Jack Door is an escape artist who broke out of prison to reclaim a royal blood diamond he’d stolen years earlier. Robert—still grieving his father’s death—is looking for his mother, Selena, who abandoned him for reasons he’s yet to discover. When Robert learns that Jack and Selena are bound by a shared history, the race to find her intensifies.
The book builds on melodrama, presenting Jack as a canny opponent whose tricks and perfect timing build suspense. His brushes with Robert, Lily, and their friends range from classic villainy (dramatized when he drops his calling card, the Jack of Diamonds) to outright cruelty. Warped by ego, Jack’s thieving nature pits him against the other characters and their goodness. The resultant clever chase lets the children test their limits.

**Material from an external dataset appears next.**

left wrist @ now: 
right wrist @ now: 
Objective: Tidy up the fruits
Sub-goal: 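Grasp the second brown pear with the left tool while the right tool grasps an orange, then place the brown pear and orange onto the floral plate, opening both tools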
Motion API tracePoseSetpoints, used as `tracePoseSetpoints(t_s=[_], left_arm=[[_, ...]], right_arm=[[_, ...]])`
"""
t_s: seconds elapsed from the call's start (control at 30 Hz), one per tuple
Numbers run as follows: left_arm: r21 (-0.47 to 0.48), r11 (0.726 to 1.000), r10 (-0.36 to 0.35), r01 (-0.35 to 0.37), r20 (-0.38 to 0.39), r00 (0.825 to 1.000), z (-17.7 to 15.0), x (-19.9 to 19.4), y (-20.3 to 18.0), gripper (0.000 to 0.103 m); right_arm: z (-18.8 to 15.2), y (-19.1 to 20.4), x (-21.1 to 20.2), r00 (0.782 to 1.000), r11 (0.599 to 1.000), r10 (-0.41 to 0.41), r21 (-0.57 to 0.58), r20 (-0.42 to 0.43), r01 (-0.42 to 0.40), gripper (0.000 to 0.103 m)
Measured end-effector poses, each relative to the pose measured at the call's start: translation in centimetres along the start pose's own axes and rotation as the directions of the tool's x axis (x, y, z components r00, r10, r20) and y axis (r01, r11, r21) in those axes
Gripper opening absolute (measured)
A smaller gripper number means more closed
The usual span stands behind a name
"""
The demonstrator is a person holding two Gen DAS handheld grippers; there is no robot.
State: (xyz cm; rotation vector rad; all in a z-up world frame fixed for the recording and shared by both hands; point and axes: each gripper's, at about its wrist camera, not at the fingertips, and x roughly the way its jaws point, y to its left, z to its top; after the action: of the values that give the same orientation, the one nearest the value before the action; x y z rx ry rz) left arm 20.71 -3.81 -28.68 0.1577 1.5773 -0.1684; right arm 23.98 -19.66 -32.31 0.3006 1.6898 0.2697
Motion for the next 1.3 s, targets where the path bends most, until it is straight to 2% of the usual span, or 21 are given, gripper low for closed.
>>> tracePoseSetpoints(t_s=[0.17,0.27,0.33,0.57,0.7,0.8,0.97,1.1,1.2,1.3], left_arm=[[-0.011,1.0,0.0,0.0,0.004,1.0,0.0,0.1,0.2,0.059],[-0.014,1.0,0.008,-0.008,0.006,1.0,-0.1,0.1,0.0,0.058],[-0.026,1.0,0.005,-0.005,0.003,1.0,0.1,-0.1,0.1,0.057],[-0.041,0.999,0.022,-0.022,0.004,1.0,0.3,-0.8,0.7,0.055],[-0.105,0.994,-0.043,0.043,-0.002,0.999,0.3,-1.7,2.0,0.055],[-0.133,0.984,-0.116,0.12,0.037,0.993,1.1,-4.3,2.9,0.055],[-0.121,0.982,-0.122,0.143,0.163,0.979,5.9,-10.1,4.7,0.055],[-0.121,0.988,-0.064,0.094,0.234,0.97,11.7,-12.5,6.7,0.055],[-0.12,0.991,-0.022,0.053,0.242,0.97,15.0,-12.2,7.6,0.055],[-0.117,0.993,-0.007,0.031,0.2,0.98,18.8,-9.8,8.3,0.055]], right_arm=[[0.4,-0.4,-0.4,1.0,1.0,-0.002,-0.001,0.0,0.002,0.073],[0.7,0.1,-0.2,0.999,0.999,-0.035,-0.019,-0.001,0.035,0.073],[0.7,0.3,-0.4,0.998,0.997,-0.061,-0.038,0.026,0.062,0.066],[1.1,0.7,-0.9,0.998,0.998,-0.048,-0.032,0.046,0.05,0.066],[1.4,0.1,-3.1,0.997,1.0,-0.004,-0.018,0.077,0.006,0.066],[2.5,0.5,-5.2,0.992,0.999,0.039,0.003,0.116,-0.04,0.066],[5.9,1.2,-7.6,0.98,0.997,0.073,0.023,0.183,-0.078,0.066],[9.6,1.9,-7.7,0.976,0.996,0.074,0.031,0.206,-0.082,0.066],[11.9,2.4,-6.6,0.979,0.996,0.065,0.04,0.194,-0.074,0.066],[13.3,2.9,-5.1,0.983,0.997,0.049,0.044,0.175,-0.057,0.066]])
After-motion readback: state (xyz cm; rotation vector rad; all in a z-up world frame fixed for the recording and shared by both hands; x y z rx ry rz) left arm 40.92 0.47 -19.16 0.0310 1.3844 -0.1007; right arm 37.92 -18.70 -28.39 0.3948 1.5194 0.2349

From London’s streets to its sewers, Bunzl crafts a storied environment laced with the nineteenth century’s curious artifacts, such as automatons, and objects of pure invention, including the title’s moonlocket. That the blood diamond dovetails with Queen Victoria’s diamond jubilee is a fun, intelligent bonus.
In a less prominent side story, tension between humans, mechanicals, and hybrids—who are part-human and part-mechanical—raises questions on belonging. Lily, whose clockwork Cogheart is introduced in the first volume, struggles to prove that she’s just as capable as anyone. Her loyalty in helping Robert is touching.
Drawing on wondrous details and strongly motivated characters, Moonlocket is a caper with heart.